HSI/The HSUS and other observers have also documented sealers routinely impaling conscious seals on gaff hooks and dragging them across the ice floes, prior to testing for unconsciousness.

At the 2007 hunt, HSI/The HSUS captured repeated instances of live seals being dragged across the ice and hoisted onto sealing vessels with gaffs.

Of 71 random instances of seals being killed on film documented by HSI/The HSUS, sealers failed to perform a test for unconsciousness prior to impaling seals on hooks and dragging them across the ice in 72 percent of cases. In 25 percent of those instances, the seals appeared to be responding to pain as they were hooked and dragged.

The Royal Commission on Seals and Sealing stated, "The testing of the blink reflex as a check on unconsciousness [a Marine Mammal Regulation] is probably often omitted … It is easy to imagine that the sealers would neglect this check when they were tired or in a hurry, as they usually are."

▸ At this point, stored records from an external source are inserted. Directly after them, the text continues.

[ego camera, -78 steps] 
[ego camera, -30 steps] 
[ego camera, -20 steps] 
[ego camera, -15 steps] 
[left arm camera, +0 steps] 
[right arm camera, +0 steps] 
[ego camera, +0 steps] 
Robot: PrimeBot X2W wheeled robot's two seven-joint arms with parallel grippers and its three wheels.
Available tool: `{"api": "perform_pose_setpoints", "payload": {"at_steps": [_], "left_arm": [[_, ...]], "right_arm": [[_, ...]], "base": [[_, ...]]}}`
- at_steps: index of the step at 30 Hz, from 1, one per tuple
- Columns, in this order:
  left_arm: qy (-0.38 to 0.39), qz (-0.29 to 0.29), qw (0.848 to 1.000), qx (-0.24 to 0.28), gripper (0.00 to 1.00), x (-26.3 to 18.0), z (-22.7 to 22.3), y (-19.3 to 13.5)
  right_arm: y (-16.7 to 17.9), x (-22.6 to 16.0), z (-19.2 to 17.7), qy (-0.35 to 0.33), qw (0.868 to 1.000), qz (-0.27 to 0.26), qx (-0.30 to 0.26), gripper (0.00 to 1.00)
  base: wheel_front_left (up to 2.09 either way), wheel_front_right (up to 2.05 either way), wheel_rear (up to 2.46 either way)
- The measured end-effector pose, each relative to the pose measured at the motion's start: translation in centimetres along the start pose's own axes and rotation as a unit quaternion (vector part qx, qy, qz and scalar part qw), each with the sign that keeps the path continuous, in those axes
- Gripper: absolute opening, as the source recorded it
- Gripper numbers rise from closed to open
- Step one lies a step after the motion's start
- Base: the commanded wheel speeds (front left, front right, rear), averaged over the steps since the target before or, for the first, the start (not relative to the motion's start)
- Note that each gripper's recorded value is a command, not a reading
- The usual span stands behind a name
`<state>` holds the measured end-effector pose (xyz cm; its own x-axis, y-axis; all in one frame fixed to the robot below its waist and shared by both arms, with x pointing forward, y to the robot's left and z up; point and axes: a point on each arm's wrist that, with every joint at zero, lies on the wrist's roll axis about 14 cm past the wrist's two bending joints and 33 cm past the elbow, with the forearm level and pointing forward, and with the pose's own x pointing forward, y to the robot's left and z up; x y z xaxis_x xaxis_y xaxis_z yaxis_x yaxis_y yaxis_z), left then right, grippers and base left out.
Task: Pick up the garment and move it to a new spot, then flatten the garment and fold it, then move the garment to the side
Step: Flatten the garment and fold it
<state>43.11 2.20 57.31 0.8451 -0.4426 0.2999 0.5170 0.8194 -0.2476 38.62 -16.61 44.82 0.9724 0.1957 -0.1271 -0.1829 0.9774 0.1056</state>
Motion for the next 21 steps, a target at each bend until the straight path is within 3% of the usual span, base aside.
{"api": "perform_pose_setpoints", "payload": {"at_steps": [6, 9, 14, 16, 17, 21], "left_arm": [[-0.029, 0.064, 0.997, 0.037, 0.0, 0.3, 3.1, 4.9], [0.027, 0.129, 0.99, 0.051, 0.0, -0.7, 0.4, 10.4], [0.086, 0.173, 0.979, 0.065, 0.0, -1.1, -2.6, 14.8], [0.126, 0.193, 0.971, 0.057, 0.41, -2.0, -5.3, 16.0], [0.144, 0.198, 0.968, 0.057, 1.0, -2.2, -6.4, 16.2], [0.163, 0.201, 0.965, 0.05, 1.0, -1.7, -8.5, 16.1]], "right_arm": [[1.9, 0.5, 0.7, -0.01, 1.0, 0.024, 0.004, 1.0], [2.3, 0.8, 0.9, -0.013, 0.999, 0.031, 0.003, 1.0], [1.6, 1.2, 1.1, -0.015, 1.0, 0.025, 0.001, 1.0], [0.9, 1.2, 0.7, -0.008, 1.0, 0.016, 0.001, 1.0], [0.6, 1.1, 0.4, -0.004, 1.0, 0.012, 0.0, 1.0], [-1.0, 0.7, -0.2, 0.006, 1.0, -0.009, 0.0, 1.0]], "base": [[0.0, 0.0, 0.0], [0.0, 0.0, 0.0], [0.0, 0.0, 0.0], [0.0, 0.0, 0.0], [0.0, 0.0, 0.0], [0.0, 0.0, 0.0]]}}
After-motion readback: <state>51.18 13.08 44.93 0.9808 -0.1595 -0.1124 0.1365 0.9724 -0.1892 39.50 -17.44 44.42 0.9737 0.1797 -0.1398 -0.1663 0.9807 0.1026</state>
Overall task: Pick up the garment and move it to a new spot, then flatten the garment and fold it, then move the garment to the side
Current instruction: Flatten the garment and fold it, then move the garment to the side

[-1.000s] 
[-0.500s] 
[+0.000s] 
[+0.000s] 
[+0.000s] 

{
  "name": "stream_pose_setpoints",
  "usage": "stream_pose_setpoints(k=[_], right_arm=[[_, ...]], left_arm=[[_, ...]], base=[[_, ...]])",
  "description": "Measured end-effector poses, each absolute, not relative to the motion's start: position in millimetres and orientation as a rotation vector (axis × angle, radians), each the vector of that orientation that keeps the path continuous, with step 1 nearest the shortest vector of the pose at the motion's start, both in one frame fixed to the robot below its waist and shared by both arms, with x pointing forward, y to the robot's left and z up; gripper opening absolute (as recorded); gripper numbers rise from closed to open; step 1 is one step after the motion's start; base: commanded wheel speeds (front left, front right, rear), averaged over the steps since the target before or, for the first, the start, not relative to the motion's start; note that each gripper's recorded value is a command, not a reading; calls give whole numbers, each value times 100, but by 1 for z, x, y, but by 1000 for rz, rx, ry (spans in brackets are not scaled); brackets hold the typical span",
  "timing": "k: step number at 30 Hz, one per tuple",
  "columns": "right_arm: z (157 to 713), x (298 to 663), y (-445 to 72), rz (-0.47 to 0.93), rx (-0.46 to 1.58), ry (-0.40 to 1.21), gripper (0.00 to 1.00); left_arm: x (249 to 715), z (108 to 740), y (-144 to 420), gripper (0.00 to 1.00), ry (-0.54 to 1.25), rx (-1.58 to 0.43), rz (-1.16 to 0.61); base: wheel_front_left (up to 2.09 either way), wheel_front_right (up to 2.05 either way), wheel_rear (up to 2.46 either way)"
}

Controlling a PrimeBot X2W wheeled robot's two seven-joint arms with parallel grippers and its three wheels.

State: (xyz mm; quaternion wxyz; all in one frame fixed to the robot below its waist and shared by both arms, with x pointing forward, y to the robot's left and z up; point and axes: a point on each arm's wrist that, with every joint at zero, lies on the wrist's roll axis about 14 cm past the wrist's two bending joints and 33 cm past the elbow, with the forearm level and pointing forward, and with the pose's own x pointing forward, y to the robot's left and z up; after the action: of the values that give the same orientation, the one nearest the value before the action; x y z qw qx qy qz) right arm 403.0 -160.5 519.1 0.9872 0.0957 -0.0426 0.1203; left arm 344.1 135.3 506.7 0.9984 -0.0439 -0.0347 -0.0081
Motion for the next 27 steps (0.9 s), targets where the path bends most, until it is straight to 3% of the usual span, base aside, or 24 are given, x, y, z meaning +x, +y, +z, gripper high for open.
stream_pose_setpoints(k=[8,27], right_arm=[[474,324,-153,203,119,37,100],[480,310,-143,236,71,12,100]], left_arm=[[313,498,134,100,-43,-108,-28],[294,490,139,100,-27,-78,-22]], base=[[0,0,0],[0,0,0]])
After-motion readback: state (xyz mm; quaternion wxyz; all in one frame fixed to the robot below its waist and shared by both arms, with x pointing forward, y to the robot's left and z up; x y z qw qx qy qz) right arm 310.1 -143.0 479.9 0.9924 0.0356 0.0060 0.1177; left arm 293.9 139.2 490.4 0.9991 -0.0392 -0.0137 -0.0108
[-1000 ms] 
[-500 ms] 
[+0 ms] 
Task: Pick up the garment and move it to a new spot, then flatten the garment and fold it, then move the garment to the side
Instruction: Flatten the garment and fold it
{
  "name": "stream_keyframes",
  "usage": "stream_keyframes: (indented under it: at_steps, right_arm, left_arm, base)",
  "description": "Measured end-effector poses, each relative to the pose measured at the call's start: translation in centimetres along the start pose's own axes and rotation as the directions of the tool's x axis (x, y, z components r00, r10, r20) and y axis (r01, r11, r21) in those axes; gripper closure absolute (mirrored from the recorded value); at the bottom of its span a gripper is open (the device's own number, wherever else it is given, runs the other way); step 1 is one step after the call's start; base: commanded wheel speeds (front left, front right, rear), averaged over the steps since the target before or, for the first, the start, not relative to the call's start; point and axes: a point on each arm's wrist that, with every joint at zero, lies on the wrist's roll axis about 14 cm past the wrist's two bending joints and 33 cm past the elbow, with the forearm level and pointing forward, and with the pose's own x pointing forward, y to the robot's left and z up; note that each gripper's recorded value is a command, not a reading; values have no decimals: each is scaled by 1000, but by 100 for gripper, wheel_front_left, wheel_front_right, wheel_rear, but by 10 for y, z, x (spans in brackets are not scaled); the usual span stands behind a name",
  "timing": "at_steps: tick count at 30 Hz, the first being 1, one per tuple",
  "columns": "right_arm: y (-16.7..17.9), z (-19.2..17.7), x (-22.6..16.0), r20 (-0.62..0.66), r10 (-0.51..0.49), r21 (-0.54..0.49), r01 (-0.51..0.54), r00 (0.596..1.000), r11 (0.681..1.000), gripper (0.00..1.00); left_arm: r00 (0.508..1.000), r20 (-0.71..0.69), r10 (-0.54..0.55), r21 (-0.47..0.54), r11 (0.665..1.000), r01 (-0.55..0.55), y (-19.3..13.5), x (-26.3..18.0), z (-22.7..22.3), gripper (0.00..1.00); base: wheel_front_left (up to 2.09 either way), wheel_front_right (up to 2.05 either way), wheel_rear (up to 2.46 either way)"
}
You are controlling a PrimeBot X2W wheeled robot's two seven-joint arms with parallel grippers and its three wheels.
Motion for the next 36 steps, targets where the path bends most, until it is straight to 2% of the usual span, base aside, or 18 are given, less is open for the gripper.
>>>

Veterinary studies as recently as 2007 confirm the vast majority of seal hunters do not check for unconsciousness in the seals prior to hooking, dragging or skinning them. HSI/The HSUS has repeatedly filmed this violation in recent years.


The third licensing condition for sealers is to bleed the seal after the test for unconsciousness is performed.

But so far in the 2008 hunt, HSI/The HSUS hasn't observed a single sealer taking this step.

Studies show that blink reflex tests only guarantee temporary unconsciousness, meaning if the seals are not bled immediately, they can regain consciousness and be cut open while able to feel pain.    

When no one's watching

Hundreds of thousands of seal pups are killed every year, almost entirely out of sight of the public—as well as the authorities who might penalize sealers who violate regulations.

The hunt takes place in the Northwest Atlantic Ocean, over an area of the size of France—such a large span that the Canadian government cannot effectively monitor the thousands of sealers on hundreds of vessels to ensure standards for humane killing are being met. Most of the slaughter happens so far off shore that very few individuals—public or government—can even reach it.

The Royal Commission on Seals and Sealing reported on the inability of fisheries officers to adequately monitor the seal hunt.

They noted, "the area that they must patrol is very extensive, the number of sealers is large, and sealing operations are multifaceted. For these reasons it is impossible to keep all parts of the seal hunt under close supervision at all times."

But more and more, the world is turning its eyes to this senseless and cruel slaughter. HSI and The HSUS are off the east coast of Canada again this year, bearing witness to the killing with the hope that this year will be the one to galvanize public sentiment into action, persuade the European Union to finally ban seal products, and finally shut down this hunt forever.